■ WORK INSTRUCTION
Excluding all pictures, please output the listing exactly.

■ EXTRACTED DATA
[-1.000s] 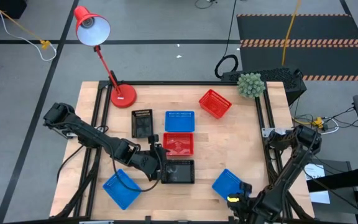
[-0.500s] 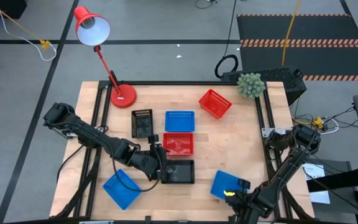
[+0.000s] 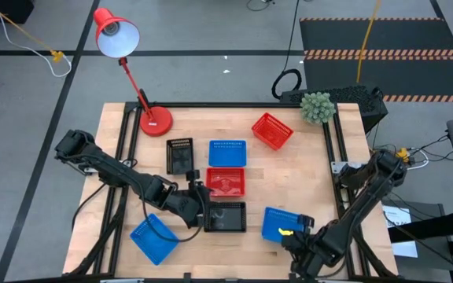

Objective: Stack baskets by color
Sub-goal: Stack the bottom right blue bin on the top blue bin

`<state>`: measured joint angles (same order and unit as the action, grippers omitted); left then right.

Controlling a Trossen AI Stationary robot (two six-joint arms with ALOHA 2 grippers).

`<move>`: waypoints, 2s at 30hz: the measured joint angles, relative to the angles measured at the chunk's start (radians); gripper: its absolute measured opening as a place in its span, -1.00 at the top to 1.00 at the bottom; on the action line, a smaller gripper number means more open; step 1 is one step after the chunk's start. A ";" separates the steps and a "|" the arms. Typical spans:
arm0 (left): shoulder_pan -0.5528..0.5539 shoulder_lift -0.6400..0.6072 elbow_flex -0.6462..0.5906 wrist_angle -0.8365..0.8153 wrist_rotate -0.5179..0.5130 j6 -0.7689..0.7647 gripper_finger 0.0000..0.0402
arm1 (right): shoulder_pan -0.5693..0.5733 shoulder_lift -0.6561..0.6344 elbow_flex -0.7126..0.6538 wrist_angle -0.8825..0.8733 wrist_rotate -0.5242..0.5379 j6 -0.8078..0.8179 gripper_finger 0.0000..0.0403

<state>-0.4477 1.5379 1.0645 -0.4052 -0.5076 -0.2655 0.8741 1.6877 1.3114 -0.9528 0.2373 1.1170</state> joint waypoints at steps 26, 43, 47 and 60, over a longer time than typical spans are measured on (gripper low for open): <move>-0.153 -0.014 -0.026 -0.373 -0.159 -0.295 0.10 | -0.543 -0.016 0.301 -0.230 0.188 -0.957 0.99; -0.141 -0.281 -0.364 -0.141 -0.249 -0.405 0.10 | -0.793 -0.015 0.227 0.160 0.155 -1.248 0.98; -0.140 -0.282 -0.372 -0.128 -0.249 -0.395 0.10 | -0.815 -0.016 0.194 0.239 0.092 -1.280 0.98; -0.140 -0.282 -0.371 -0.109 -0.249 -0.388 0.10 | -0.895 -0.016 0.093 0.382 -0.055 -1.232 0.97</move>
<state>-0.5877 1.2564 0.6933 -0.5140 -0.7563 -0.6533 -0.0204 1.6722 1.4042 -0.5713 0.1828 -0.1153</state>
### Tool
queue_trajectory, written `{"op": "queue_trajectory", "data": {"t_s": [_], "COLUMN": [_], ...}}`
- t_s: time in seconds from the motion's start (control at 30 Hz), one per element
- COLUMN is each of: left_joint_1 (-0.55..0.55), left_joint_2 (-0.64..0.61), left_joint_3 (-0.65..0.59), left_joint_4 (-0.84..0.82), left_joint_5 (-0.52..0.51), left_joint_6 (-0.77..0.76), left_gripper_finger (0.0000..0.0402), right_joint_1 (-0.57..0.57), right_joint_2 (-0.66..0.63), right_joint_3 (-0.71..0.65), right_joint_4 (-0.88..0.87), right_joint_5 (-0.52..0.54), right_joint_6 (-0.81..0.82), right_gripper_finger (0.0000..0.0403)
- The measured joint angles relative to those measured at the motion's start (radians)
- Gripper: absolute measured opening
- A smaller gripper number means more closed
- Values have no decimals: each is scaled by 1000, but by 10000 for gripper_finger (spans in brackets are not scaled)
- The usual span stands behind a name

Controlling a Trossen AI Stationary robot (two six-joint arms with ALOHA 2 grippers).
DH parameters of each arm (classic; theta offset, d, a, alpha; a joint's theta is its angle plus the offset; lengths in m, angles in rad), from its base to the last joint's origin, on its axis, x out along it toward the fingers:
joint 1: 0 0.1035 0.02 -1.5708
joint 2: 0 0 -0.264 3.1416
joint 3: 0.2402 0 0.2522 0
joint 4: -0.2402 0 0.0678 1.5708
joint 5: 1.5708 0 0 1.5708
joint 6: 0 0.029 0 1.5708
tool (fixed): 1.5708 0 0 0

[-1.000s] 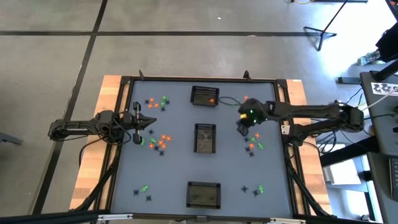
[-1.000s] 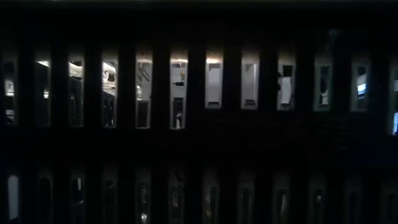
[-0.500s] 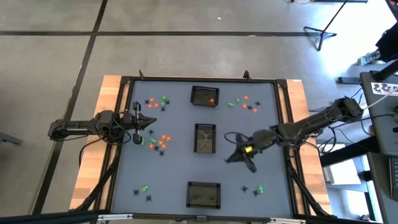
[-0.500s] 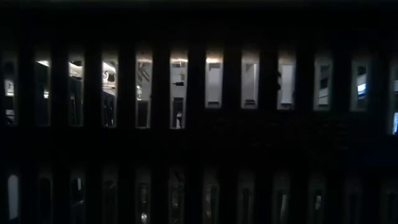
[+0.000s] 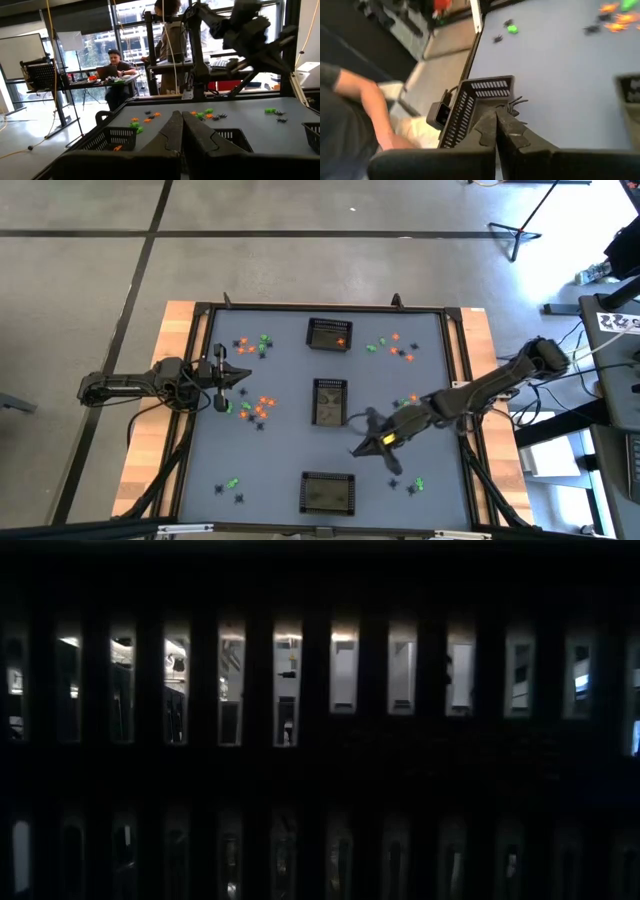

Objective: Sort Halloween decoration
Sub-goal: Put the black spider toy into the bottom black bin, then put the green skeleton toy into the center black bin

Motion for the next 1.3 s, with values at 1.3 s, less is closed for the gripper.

■ ANSWER SPACE
[-1.000s] 
[-0.500s] 
[+0.000s] 

Objective: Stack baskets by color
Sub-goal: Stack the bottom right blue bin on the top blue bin

`<state>`: measured joint angles (same order and unit as the action, grippers omitted); left then right.

Controlling a Trossen AI Stationary robot (two six-joint arms with ALOHA 2 grippers).

`<move>`: waypoints, 2s at 30hz: the measured joint angles, relative to the angles measured at the chunk's start (radians); gripper: its absolute measured opening as a place in its span, -1.00 at the top to 1.00 at the bottom; on the action line, a smaller gripper number means more open; step 1 is one step after the chunk's start. A ";" separates the steps and a "|" the arms. Typical spans:
arm0 (left): shoulder_pan -0.5528..0.5539 shoulder_lift -0.6400..0.6072 elbow_flex -0.6462..0.5906 wrist_angle -0.8365..0.8153 wrist_rotate -0.5179..0.5130 j6 -0.7689..0.7647 gripper_finger 0.0000..0.0402
arm1 (right): shoulder_pan -0.5693..0.5733 shoulder_lift -0.6561..0.6344 elbow_flex -0.7126..0.6538 wrist_angle -0.8825..0.8733 wrist_rotate -0.5242..0.5379 j6 -0.8078..0.8179 gripper_finger 0.0000..0.0403

<state>-0.4477 1.5379 1.0645 -0.4052 -0.5076 -0.2655 0.8741 1.6877 1.3114 -0.9528 0.2373 1.1170</state> joint waypoints at steps 26, 43, 47 and 60, over a longer time than typical spans are measured on (gripper low for open): <move>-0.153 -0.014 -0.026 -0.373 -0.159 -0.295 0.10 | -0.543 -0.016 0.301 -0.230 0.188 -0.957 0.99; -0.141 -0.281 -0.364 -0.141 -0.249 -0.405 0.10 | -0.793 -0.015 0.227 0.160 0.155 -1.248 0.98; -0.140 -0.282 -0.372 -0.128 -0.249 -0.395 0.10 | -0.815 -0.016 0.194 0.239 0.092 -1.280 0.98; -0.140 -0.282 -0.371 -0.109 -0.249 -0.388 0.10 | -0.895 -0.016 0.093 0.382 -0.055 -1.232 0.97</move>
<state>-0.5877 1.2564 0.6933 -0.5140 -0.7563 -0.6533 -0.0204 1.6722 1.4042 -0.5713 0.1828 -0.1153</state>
### Tool
queue_trajectory, written `{"op": "queue_trajectory", "data": {"t_s": [_], "COLUMN": [_], ...}}`
- t_s: time in seconds from the motion's start (control at 30 Hz), one per element
- COLUMN is each of: left_joint_1 (-0.55..0.55), left_joint_2 (-0.64..0.61), left_joint_3 (-0.65..0.59), left_joint_4 (-0.84..0.82), left_joint_5 (-0.52..0.51), left_joint_6 (-0.77..0.76), left_gripper_finger (0.0000..0.0402), right_joint_1 (-0.57..0.57), right_joint_2 (-0.66..0.63), right_joint_3 (-0.71..0.65), right_joint_4 (-0.88..0.87), right_joint_5 (-0.52..0.54), right_joint_6 (-0.81..0.82), right_gripper_finger (0.0000..0.0403)
- The measured joint angles relative to those measured at the motion's start (radians)
- Gripper: absolute measured opening
- A smaller gripper number means more closed
- Values have no decimals: each is scaled by 1000, but by 10000 for gripper_finger (spans in brackets are not scaled)
- The usual span stands behind a name

Controlling a Trossen AI Stationary robot (two six-joint arms with ALOHA 2 grippers).
DH parameters of each arm (classic; theta offset, d, a, alpha; a joint's theta is its angle plus the offset; lengths in m, angles in rad), from its base to the last joint's origin, on its axis, x out along it toward the fingers:
joint 1: 0 0.1035 0.02 -1.5708
joint 2: 0 0 -0.264 3.1416
joint 3: 0.2402 0 0.2522 0
joint 4: -0.2402 0 0.0678 1.5708
joint 5: 1.5708 0 0 1.5708
joint 6: 0 0.029 0 1.5708
tool (fixed): 1.5708 0 0 0

[-1.000s] 
[-1.000s] 
[-0.500s] 
[-0.500s] 
[+0.000s] 

Objective: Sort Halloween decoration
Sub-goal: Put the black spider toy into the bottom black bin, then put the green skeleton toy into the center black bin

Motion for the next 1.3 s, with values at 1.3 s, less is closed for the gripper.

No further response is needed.